Report the lines of the material that carry the string "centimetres".
_ _ _ _ _ _ _
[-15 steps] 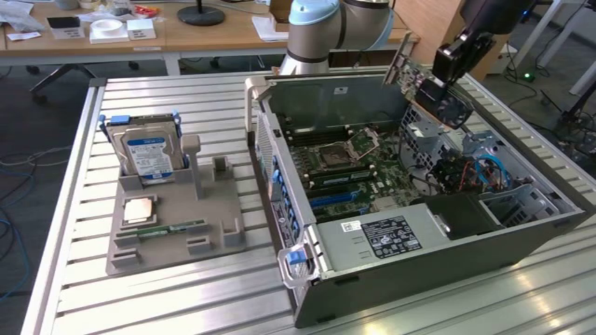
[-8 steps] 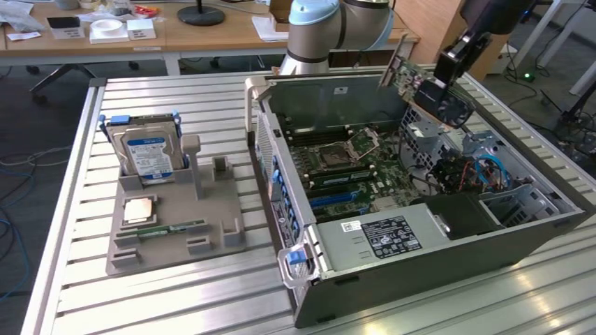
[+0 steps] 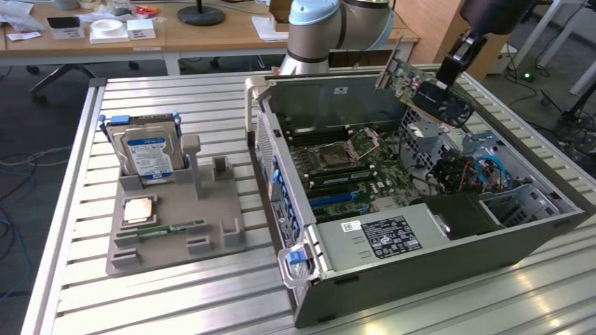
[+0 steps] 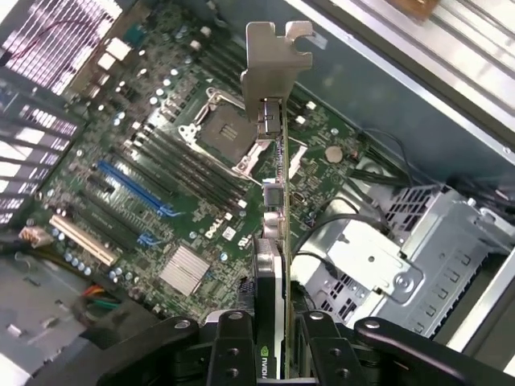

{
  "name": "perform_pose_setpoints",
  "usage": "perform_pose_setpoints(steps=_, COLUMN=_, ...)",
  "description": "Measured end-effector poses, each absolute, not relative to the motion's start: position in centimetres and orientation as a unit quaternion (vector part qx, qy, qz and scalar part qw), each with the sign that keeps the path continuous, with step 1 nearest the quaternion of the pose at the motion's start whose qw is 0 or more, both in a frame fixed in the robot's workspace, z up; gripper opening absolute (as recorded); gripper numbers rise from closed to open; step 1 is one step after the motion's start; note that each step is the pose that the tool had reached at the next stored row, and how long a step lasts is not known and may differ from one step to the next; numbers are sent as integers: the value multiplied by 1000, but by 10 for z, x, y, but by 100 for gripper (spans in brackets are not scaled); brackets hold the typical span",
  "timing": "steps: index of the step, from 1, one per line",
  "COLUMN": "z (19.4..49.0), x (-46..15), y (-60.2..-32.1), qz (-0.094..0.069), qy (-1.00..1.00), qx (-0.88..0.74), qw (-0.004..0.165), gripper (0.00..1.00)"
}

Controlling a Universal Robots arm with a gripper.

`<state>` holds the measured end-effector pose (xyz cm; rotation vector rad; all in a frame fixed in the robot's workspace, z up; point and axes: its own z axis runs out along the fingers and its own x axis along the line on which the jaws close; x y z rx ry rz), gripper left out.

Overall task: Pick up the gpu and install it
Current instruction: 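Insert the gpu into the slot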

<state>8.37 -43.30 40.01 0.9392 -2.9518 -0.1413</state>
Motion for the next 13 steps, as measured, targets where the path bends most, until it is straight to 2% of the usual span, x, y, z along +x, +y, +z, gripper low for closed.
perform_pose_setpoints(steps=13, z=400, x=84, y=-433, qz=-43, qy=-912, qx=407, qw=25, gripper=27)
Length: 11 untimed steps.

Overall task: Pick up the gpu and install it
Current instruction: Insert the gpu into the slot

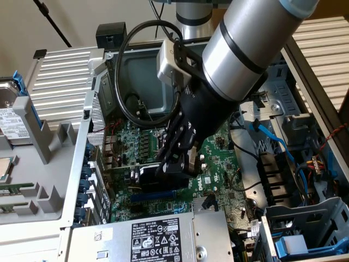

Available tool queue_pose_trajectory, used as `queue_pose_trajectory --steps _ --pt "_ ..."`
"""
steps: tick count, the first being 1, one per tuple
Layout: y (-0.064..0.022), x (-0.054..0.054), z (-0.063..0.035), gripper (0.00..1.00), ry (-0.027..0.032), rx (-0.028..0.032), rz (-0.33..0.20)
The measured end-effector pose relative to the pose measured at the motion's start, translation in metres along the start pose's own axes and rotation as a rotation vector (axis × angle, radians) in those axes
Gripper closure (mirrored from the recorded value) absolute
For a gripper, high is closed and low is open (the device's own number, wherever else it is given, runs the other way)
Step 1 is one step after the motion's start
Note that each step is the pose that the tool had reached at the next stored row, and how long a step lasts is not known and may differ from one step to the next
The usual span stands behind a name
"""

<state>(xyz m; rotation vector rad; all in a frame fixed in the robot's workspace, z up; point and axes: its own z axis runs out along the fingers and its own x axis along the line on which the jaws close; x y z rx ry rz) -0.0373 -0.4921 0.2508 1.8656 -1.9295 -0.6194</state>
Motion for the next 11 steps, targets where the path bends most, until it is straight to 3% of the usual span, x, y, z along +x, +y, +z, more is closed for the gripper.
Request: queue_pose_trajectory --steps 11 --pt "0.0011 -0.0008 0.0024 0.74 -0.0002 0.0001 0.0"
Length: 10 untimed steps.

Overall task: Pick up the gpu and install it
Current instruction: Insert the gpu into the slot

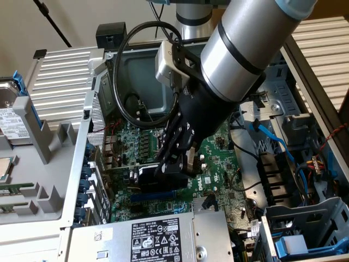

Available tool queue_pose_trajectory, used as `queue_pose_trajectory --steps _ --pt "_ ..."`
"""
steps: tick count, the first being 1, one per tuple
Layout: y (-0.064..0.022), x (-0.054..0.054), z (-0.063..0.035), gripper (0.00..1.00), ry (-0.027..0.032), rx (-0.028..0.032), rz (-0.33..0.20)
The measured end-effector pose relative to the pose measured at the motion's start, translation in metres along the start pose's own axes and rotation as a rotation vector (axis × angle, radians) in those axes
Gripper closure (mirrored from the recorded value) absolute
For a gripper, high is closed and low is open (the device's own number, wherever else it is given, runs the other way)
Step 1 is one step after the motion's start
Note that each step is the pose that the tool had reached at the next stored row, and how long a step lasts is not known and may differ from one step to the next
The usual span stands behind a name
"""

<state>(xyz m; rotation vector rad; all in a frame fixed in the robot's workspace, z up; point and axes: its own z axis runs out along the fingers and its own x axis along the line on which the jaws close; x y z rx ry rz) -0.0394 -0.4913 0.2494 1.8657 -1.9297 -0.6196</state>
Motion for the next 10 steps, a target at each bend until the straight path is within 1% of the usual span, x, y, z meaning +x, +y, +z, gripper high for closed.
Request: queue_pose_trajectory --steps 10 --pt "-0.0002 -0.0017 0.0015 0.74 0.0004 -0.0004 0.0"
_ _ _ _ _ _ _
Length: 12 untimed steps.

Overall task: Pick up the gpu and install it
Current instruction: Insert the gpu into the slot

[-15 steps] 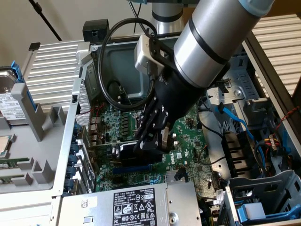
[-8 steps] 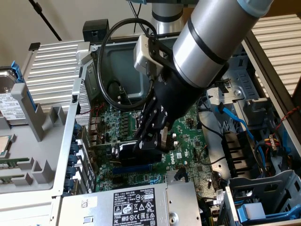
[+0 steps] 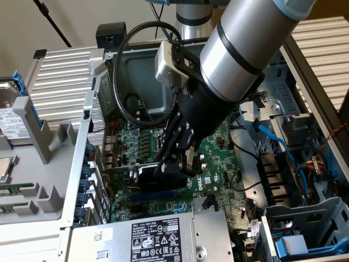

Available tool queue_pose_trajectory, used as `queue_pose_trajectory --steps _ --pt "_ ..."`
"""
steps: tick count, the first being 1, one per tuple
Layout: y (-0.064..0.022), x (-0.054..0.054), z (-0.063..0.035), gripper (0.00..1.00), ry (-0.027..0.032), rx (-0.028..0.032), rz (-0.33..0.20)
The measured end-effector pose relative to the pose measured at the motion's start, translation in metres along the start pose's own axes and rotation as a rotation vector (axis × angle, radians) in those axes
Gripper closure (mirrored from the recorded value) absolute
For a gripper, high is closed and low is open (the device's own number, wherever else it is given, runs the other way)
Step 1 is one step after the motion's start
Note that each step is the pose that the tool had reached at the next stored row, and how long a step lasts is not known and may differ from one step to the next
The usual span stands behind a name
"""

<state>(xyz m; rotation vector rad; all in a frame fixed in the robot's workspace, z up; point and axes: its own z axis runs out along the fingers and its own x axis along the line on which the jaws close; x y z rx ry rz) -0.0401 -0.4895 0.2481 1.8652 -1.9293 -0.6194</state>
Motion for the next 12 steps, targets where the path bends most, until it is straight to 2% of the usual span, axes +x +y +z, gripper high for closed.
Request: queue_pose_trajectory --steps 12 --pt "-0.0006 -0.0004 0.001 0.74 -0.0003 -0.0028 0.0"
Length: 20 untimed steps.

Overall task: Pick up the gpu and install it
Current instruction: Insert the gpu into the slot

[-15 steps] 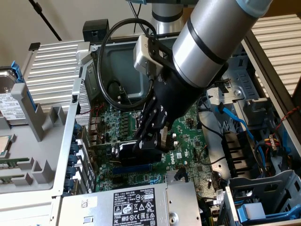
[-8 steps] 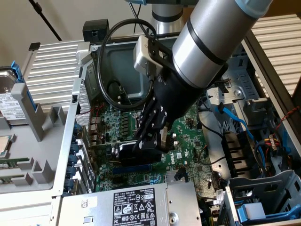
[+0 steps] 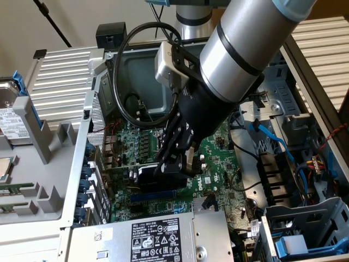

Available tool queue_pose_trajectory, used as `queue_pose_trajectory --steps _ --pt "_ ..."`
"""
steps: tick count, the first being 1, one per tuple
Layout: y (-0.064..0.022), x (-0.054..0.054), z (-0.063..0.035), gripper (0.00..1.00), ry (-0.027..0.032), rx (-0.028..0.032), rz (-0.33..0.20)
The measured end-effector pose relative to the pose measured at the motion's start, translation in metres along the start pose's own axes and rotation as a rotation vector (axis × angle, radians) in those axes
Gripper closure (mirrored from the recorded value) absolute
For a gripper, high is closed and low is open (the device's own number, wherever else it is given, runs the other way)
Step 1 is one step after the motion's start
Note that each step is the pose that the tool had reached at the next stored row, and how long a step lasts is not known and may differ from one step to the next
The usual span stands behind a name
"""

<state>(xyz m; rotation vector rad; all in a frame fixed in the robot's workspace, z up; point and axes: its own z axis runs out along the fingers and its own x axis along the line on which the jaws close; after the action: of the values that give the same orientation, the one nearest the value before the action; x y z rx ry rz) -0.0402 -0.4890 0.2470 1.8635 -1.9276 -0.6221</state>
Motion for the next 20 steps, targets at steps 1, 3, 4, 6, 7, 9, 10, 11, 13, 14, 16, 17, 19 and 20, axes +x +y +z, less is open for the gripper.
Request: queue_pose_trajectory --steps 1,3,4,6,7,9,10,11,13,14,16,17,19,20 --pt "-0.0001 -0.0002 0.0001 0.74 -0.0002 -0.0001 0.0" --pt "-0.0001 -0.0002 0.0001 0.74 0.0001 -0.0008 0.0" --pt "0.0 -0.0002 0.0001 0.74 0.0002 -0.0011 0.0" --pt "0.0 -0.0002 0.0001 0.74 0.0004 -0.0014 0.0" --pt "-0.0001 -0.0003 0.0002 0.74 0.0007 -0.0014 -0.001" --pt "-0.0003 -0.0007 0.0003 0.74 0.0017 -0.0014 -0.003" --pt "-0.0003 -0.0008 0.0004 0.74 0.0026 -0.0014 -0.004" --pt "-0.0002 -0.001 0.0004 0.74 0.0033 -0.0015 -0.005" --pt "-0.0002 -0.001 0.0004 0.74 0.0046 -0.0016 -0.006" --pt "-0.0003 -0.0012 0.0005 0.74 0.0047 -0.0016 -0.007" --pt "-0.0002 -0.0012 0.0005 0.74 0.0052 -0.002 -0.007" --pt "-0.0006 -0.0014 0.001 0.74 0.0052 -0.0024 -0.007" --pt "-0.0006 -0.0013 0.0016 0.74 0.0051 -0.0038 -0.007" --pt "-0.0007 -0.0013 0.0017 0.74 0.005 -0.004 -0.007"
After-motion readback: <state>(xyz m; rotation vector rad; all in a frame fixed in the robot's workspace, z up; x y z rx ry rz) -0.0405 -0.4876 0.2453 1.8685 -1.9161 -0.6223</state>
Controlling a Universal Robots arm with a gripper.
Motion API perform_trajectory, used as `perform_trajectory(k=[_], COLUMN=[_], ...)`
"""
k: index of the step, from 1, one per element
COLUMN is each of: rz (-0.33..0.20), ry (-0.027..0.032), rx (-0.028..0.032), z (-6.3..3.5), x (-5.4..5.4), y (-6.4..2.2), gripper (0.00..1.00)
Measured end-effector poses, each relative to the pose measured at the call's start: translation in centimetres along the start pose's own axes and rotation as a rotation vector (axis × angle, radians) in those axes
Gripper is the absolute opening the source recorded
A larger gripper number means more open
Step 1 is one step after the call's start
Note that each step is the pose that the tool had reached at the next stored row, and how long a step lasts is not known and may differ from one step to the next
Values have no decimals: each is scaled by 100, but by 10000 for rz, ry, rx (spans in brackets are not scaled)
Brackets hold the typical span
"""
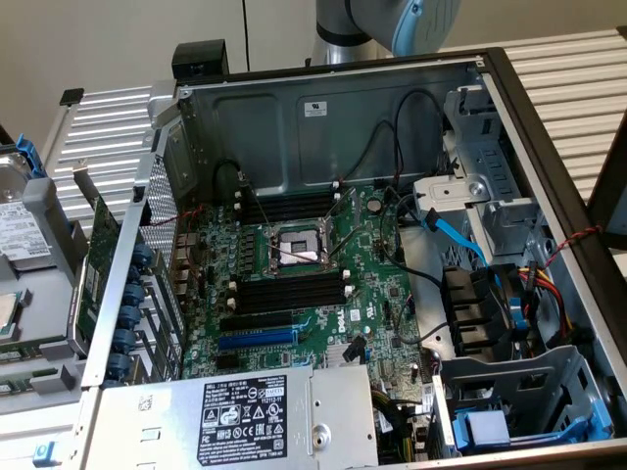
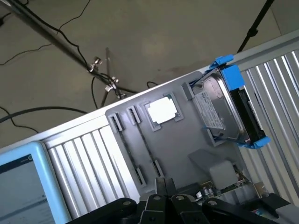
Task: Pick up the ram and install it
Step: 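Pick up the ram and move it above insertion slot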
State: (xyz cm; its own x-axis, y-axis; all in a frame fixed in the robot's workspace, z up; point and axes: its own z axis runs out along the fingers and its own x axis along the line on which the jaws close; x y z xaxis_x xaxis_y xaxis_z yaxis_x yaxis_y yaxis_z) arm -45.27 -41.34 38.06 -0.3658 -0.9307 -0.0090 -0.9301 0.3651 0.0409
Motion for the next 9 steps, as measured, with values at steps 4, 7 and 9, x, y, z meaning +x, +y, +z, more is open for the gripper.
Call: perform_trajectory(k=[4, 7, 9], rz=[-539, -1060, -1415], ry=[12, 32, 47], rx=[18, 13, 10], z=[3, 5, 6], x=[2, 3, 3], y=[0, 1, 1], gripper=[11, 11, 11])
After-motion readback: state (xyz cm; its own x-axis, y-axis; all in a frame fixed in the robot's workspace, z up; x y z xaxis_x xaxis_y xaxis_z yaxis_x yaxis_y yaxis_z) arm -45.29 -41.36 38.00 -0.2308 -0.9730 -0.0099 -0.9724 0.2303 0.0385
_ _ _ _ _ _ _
* **ANSWER TO THIS TASK**:
  "description": "Measured end-effector poses, each absolute, not relative to the motion's start: position in centimetres and orientation as a unit quaternion (vector part qx, qy, qz and scalar part qw), each with the sign that keeps the path continuous, with step 1 nearest the quaternion of the pose at the motion's start whose qw is 0 or more, both in a frame fixed in the robot's workspace, z up; gripper opening absolute (as recorded); gripper numbers rise from closed to open; step 1 is one step after the motion's start; note that each step is the pose that the tool had reached at the next stored row, and how long a step lasts is not known and may differ from one step to the next; numbers are sent as integers: the value multiplied by 1000, but by 10 for z, x, y, but by 100 for gripper (spans in brackets are not scaled); brackets hold the typical span",
Measured end-effector poses, each relative to the pose measured at the call's start: translation in centimetres along the start pose's own axes and rotation as a rotation vector (axis × angle, radians) in those axes

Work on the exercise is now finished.